Our FLOTUS brings down the house at the DNC
Commentary by Black Kos Editor Denise Oliver-Velez
Yes — “our” First Lady.
Black folks lay a special claim to First Lady Michelle Obama. Sure, she is beloved by many people worldwide and across party lines here in the U.S. However she will always have a major place in the hearts of black Americans — not just because of her position as the first black woman to become a First Lady, alongside of her very special husband, our POTUS, Barack Obama — she is our heart because of who she is.
I tuned in to watch the DNC yesterday, from the beginning. I was elated to see so many women, and men of color representing Democrats, up on that podium. What a difference from the sterile, almost monochromatic RNC — the party of hate, racism, sexism and xenophobia.

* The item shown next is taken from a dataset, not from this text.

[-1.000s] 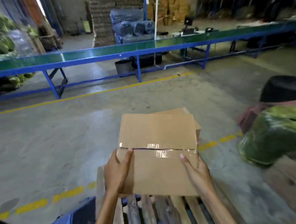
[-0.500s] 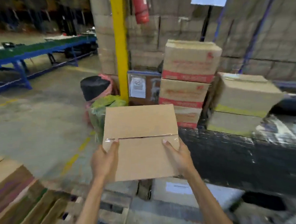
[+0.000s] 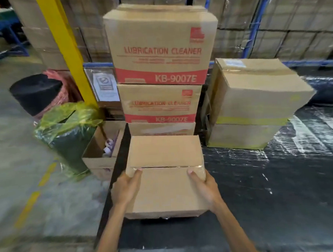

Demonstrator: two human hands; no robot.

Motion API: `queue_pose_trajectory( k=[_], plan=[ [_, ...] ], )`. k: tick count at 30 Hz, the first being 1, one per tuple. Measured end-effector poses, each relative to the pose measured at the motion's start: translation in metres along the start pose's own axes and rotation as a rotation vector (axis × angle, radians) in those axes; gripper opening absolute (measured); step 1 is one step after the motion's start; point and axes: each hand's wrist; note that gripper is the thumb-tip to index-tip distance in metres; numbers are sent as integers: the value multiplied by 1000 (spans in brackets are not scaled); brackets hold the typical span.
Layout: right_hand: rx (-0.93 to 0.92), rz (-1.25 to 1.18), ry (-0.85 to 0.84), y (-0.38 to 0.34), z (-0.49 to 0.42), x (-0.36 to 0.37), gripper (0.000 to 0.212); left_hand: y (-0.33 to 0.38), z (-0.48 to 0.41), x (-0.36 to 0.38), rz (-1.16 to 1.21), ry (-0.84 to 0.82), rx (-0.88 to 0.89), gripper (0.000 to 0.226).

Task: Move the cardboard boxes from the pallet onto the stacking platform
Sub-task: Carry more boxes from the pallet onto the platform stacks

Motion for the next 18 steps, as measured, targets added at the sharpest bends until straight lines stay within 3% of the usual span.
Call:
queue_pose_trajectory(
  k=[7, 11, 13, 15, 18],
  plan=[
    [126, 115, 18, 8, -80, -11, 69, 17, -65, 42, -50, -60, -104, 62],
    [82, 304, 56, 3, -75, -8, 85, 10, -75, 36, 9, -156, -107, 70],
    [-20, 556, 139, -6, -63, 1, 94, 7, -66, 25, 0, -154, -79, 77],
    [-205, 712, 186, -18, -46, 19, 89, 3, -48, 11, -13, -106, -40, 71],
    [-427, 771, 72, -40, -7, 73, 82, -23, -10, -30, 44, 8, -6, 68]
  ],
)
Point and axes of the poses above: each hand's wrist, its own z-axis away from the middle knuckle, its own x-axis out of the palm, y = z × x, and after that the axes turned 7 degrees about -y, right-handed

I was not happy about the sporadic outbursts and boos from a certain segment of the “couthless” attending the DNC. I was keeping an eye on Black Twitter at the same time, and there were loud rumblings about how we were gonna erupt into a “take off your earrings” moment if those folks dared to diss Michelle.
It didn’t happen. Michelle Obama dropped the mic and brought the house down, to rounds and rounds of applause. As the cameras cut away from her speech from time to time to scan the onlookers, the smiles, tears and intense emotions displayed told the story.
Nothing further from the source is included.